Synthesis and biological evaluation of novel ligustrazine-chalcone derivatives as potential anti-triple negative breast cancer agents was written by Luo, Yingqi;Wu, Wenhao;Zha, Dailong;Zhou, Wenmin;Wang, Chengxu;Huang, Jianan;Chen, Shaobin;Yu, Lihong;Li, Yuanzhi;Huang, Qinghui;Zhang, Jianye;Zhang, Chao. And the article was included in Bioorganic & Medicinal Chemistry Letters in 2021.Category: pyrazines This article mentions the following:
A series of novel ligustrazine-chalcone hybrids I [R = H, 4-F, 3,5-(MeO)2, etc.] was synthesized and evaluated for their in vitro and in vivo antitumor activities. The results showed that most of these compounds exhibited significant in vitro cytotoxicity against MDA-MB-231, MCF-7, A549 and HepG2 cell lines with IC50 values as low as sub-micromole. Among them, compounds I [R = 4-MeO, 4-F] possessed better comprehensive characteristics for antiproliferation effects on both MDA-MB-231 (IC50: compound I [R = 4-MeO], 1.60 鍗?0.21娓璏; compound I [R = 4-F], 1.67 鍗?1.25娓璏) and MCF-7 (IC50: compound I [R = 4-MeO], 1.41 鍗?0.23娓璏; compound I [R = 4-F], 1.54 鍗?0.30娓璏).
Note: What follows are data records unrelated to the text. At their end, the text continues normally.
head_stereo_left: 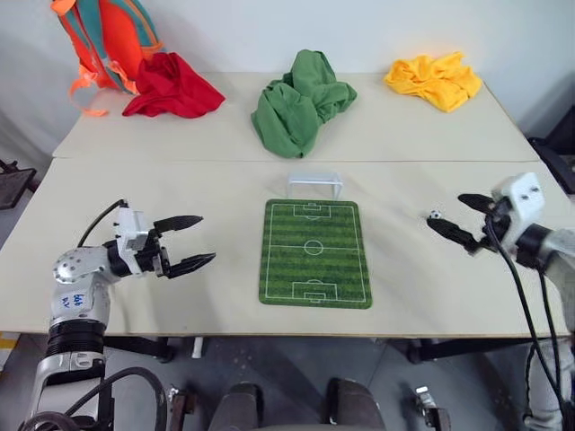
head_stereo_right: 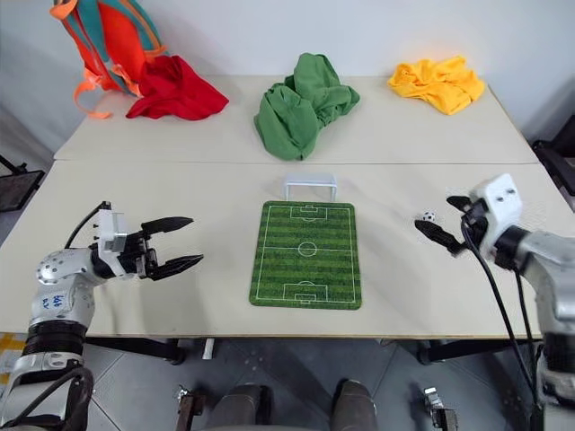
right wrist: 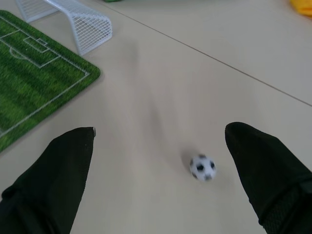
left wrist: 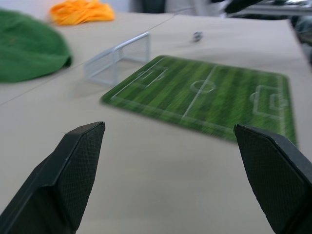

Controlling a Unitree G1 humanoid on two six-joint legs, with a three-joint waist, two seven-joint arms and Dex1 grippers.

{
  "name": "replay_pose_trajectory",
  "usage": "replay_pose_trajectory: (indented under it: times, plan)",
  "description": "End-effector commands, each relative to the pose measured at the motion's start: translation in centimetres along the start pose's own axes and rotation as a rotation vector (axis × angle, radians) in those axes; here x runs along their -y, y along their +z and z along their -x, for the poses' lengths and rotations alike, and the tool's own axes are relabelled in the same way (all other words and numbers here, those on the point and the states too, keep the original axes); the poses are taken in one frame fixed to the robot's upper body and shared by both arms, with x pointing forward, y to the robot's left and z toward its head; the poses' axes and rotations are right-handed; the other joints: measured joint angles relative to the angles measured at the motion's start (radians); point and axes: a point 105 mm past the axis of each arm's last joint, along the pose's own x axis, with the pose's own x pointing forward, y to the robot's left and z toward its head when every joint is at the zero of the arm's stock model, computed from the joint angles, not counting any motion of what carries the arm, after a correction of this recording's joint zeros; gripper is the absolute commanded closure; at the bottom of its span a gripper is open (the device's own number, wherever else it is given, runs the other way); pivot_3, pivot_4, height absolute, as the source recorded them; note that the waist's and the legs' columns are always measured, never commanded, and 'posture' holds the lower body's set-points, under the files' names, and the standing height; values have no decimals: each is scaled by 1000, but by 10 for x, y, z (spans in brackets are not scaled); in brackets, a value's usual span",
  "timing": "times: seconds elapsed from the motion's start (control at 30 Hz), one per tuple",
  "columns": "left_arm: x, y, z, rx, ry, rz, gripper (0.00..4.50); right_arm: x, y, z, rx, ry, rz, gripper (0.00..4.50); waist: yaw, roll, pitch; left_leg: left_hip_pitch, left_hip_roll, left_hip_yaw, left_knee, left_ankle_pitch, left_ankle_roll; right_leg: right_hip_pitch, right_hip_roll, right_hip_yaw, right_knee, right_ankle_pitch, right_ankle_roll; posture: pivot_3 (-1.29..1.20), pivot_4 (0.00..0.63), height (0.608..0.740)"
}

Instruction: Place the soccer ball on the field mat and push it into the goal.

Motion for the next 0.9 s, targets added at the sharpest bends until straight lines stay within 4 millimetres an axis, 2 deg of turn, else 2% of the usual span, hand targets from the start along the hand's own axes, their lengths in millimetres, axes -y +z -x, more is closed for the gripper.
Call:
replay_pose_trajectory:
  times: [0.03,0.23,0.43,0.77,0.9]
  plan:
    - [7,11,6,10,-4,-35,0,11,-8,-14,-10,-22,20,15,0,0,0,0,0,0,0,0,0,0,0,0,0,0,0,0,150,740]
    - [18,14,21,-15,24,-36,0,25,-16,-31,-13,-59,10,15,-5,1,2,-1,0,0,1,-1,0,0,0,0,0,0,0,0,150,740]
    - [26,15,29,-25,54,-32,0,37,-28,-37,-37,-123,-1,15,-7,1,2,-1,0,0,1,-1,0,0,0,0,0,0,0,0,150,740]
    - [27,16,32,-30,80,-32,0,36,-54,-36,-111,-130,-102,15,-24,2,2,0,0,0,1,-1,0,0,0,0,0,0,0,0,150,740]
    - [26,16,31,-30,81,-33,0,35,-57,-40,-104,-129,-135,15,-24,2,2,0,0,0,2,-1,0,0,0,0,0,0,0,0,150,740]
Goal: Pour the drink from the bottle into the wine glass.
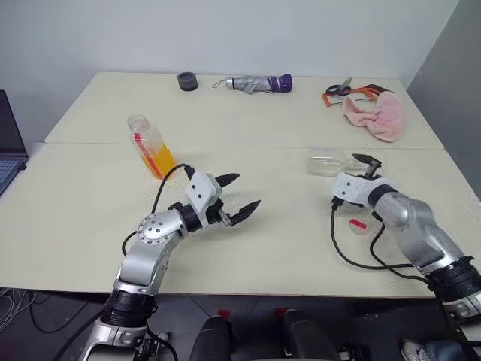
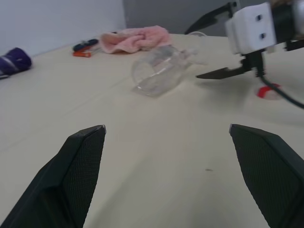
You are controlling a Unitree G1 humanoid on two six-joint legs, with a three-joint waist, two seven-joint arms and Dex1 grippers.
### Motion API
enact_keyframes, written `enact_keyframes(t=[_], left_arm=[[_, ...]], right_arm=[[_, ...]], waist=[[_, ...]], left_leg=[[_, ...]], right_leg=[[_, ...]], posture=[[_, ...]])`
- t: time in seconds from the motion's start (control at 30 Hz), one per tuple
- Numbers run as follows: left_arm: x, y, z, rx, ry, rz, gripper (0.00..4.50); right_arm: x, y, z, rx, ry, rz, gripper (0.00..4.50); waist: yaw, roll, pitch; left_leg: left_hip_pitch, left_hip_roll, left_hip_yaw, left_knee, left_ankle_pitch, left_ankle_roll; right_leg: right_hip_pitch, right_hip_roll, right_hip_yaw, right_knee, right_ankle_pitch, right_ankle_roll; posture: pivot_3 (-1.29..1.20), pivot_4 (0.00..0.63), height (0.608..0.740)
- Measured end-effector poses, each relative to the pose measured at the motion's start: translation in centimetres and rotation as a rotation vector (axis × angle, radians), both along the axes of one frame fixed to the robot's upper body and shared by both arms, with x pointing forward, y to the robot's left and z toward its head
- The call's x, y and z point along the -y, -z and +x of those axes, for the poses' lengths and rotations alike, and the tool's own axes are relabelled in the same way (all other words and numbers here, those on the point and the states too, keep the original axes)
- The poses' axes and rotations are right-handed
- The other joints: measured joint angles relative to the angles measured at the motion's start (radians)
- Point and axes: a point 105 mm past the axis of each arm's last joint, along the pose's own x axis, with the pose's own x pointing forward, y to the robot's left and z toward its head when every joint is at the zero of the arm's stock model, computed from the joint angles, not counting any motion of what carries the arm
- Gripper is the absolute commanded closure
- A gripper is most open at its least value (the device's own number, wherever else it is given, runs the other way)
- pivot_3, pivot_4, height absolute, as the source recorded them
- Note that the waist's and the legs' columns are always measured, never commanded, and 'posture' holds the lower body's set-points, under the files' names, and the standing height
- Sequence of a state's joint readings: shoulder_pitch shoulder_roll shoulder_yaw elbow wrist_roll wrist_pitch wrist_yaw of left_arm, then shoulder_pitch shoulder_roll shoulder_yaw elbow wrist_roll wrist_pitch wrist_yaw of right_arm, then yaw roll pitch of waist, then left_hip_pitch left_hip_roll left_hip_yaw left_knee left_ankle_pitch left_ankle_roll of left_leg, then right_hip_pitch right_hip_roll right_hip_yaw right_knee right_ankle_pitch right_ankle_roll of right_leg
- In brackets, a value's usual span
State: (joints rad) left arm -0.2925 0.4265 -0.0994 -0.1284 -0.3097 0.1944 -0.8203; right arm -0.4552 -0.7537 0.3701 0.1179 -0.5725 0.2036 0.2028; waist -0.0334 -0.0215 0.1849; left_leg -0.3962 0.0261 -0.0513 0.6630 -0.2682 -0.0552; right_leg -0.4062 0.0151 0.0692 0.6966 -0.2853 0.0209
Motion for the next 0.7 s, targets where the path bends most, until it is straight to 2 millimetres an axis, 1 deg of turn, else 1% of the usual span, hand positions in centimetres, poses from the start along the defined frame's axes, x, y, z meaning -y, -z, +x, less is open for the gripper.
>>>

They also exhibited potent colony-formation inhibitory abilities on above two cell lines in both concentration and time dependent manners, as well as significantly suppression capabilities against migration of such cell lines in a concentration dependent manner by wound-healing assay. Of note, compound I [R = 4-MeO] could significantly induce apoptosis of MDA-MB-231 cells in a concentration dependent manner and inhibited transformation of growth cycle of MDA-MB-231 cells and blocked cell growth cycle in G0/G1 phase. Moreover, in vivo antiproliferation assay of compound I [R = 4-MeO] on TNBC model indicated such compound had a remarkable potency against tumor growth with a widely safety window. Further immunohistochem. anal. illustrated that compound I [R = 4-MeO] was provided with a potent capacity to significantly reduce Ki-67 pos. rate in a dose dependent manner. All results suggested that these hybrids presented both in vitro and in vivo proliferation inhibition potency against breast cancer and further development with good therapeutic potential should be of great interest. In the experiment, the researchers used many compounds, for example, (3,5,6-Trimethylpyrazin-2-yl)methanol (cas: 75907-74-3Category: pyrazines).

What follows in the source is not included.